Las Danas are already a frequent phenomenon in the eastern part of the Iberian Peninsula, although “they cannot be attributed to the presence of a warmer Mediterranean,” Viñas details. The explanation is that the conductor of the orchestra is atmospheric circulation, in particular a wavy jet, which favors the drop of cold air and the formation of danas », she adds.
«The Mediterranean basin is one of the most densely populated regions on Earth: a disturbance in atmospheric temperature could have serious consequences»
However, global warming, the Mediterranean is ground zero for climate change in Europe, it is causing changes in the climate of the region. “The Mediterranean basin is one of the most densely populated regions on Earth: a disturbance in atmospheric temperature could have serious socio-economic consequences in the coming decades,” says Juan José González-Alemán, doctor in physics and specialist in tropical cyclones.
In an article published in Geophysical Research Letters, he explores the effects of global warming in the Mediterranean and the possible appearance of tropical cyclones called: medicanes. “It is an acronym that results from the fusion of the words Mediterranean and hurricane, so we could identify it as a ‘Mediterranean hurricane’, although we cannot identify it with hurricanes that form in the subtropics,” explains Viñas.
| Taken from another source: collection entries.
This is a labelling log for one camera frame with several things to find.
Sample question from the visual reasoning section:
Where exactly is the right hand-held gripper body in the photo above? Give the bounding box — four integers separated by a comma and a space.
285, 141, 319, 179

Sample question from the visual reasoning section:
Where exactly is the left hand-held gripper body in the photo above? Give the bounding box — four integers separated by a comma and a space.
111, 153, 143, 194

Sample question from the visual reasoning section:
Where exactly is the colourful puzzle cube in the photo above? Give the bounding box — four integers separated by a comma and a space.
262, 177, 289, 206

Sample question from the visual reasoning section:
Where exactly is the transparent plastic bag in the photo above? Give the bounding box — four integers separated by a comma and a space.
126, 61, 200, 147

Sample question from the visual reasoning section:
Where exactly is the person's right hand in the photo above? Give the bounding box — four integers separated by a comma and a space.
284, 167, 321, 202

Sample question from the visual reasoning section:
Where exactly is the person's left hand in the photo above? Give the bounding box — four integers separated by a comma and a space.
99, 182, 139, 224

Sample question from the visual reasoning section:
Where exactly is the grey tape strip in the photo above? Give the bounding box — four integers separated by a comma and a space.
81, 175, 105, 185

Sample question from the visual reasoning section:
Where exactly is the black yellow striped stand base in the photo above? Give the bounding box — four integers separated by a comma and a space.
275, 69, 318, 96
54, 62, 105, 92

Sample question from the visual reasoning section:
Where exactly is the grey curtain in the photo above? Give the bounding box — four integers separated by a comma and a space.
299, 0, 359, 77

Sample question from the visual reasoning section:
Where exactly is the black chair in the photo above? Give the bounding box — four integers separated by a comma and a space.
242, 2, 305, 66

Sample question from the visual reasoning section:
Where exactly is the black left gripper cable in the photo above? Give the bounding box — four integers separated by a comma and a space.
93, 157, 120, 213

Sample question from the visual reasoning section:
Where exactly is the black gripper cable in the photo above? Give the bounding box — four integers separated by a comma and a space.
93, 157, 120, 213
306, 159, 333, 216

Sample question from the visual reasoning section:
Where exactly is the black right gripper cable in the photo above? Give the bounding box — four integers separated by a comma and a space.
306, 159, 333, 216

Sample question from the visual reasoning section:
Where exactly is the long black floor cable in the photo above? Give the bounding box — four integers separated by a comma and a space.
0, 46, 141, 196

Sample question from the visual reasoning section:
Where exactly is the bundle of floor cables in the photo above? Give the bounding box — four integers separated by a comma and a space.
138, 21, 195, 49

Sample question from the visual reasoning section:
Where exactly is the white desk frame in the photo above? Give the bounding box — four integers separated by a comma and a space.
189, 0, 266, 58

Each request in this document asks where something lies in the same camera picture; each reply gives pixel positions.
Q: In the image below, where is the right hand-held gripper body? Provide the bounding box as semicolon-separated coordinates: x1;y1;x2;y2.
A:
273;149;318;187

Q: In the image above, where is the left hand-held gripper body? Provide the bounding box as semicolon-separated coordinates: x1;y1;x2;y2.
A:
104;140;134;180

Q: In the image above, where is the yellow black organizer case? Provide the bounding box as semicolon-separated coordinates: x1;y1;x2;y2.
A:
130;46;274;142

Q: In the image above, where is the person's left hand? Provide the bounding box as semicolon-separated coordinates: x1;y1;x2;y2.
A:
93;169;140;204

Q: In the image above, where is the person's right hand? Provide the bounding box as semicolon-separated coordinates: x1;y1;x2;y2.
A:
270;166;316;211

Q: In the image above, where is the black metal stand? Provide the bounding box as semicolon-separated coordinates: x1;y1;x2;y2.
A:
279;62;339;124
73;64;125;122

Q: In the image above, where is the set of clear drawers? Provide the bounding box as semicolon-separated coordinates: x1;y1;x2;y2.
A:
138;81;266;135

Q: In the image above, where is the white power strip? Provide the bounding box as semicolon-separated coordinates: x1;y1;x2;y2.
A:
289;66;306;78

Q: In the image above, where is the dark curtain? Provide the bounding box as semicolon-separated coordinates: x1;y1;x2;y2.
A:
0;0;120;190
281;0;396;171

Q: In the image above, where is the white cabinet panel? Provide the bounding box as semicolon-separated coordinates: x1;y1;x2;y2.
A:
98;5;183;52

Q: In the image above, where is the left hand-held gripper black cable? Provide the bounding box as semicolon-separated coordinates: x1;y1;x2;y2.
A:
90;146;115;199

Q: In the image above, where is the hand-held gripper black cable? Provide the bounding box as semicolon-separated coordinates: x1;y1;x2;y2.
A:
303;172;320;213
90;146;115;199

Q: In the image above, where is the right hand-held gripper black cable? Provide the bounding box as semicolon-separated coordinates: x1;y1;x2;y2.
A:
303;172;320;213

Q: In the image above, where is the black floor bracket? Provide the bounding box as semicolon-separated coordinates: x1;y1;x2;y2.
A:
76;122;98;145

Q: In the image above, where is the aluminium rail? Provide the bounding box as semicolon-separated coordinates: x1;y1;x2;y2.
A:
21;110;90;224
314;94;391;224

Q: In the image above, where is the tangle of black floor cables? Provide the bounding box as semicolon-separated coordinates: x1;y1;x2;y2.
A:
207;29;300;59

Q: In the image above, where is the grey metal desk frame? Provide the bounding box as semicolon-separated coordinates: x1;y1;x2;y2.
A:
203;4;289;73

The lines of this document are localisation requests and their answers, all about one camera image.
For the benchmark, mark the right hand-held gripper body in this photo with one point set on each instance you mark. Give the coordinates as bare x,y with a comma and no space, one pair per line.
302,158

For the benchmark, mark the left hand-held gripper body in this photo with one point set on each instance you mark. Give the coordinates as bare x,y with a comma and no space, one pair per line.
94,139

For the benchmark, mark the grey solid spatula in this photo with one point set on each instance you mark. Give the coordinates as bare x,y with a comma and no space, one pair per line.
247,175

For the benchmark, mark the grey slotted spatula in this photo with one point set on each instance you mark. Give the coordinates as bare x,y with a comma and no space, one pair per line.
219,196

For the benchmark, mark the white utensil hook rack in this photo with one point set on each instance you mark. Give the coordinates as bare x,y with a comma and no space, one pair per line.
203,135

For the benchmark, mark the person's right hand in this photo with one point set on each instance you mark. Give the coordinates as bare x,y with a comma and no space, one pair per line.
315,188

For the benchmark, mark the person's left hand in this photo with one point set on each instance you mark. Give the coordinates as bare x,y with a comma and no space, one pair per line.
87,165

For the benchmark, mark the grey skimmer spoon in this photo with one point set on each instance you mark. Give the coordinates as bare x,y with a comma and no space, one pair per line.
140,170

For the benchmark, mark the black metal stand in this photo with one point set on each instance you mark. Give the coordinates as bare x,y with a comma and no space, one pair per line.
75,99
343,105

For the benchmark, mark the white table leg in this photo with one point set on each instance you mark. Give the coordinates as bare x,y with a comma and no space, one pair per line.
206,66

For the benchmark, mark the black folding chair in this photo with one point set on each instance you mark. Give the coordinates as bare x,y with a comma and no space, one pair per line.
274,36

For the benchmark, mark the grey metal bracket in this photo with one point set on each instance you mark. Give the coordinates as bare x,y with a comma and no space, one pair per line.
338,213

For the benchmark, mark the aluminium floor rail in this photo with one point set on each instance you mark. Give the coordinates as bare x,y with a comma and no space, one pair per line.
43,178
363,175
The conditions that sometimes occur in the Mediterranean -among which the presence of high surface water temperatures is included- “encourage the cyclones that can form in the basin to acquire some characteristics similar to those of tropical cyclones, such as the presence of an eye and very intense winds around it. The dimensions of the medicanes, yes, are smaller than those of hurricanes, “reveals the Meteored expert.
Medic training in Greece in 2018. /
In September 2020, Ianos with winds of more than 190 km/h devastated some villages in central Greece. The speed it reached elevated it to the category of tropical cyclone, but it was not the first since the Mediterranean had already registered this type of storm years before. «The intensification of meteorological phenomena is being observed all over the world, but the Mediterranean region, due to its uniqueness, is one of the terrestrial regions where phenomena such as rain, storms and wind storms associated with cyclones become more adverse and extreme. and storm systems formed in said basin”, warns Viñas.
In fact, medicans have been observed mainly in two areas of the Mediterranean: one between the Balearic Islands and Sardinia and the other in the south-west of the Peloponnese. Unlike hurricanes, they barely last a day, dissolving between 12 and 18 hours and their winds rarely exceed 100 km/h. However, rising temperatures will make them more dangerous, but also less frequent.